This idea is one of collaboratively exploring a familiar place with different perspectives. What do we overlook because of familiarity? Do my ideas of a place prevent me from seeing what is there?

2) Exploring the use of text and captions to add narrative. I follow other OCA students blogs, and a recent entry from Emma Pocock’s Landscape Blog. Emma is studying Landscape as a module of the BA (Hons) Photography with the Open College of the Arts. Exercise 2.5 is an exploration fo text in Art. After completing the exercise she says:-

“Although this isn’t a form of art I think I am cut out to make in its pure form, I am definitely going to try harder to jot down words which convey my thoughts and feelings when I start my walks for my assignment. The tiny glimmers of something interesting in the work above is enough to show me that there is merit in trying this out, either with a view to using the words alongside the images or just to trigger new ideas about how to visually represent the way I experience the journey.” (Pockock; 2017)

Along with the inspiration from Pocock’s blog, I have recently reviewed photography by Chloe Dewe-Matthews and an image by Walker Evans. The introduction to Dewe-Matthews “Shot at Dawn” and the title and date of Evans “Graveyard and Steel Mill in Bethlehem, Pennsylvania have helped me to see the importance of text, captions and introductions, and the consideration of what style of text is best with a series or narrative. However I like the idea that Pocock used of writing notes as she walked around, and I could explore this technique as a way of exploring myself and my thoughts and feelings whilst I am photographically exploring the Square Mile. Present the idea as a photo book series with the photo on one page and text on the other.
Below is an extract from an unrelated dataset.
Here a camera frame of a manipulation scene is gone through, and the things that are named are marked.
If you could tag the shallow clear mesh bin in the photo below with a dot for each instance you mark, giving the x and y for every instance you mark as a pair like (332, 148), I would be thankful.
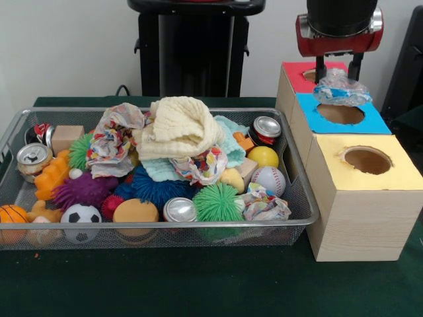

3) Going to tourist attractions and taking photos in the style of John Hinde, following my recent review of his photography. I don’t find myself attracted to the photography that he made and neither do I enjoy tourist photography. However I found myself to be impressed with his development of his images and, what at the time was, pushing the boundaries with colour photography. Residents in tourist towns often have a negative view of tourists. I could go to popular tourist attractions and take postcard style photos of them and develop them in the style of Hinde, either through digital manipulation or over painting in the style of Gerhard Richter. If I were then to speak with tourists and locals and ask their opinion of the town or attraction and its tourists, I could use these with the images. It would be good to produce these a postcards with the tourists comment on the back, as if they were sending a postcard home, but with the quote from the person who lives near the attraction on the front.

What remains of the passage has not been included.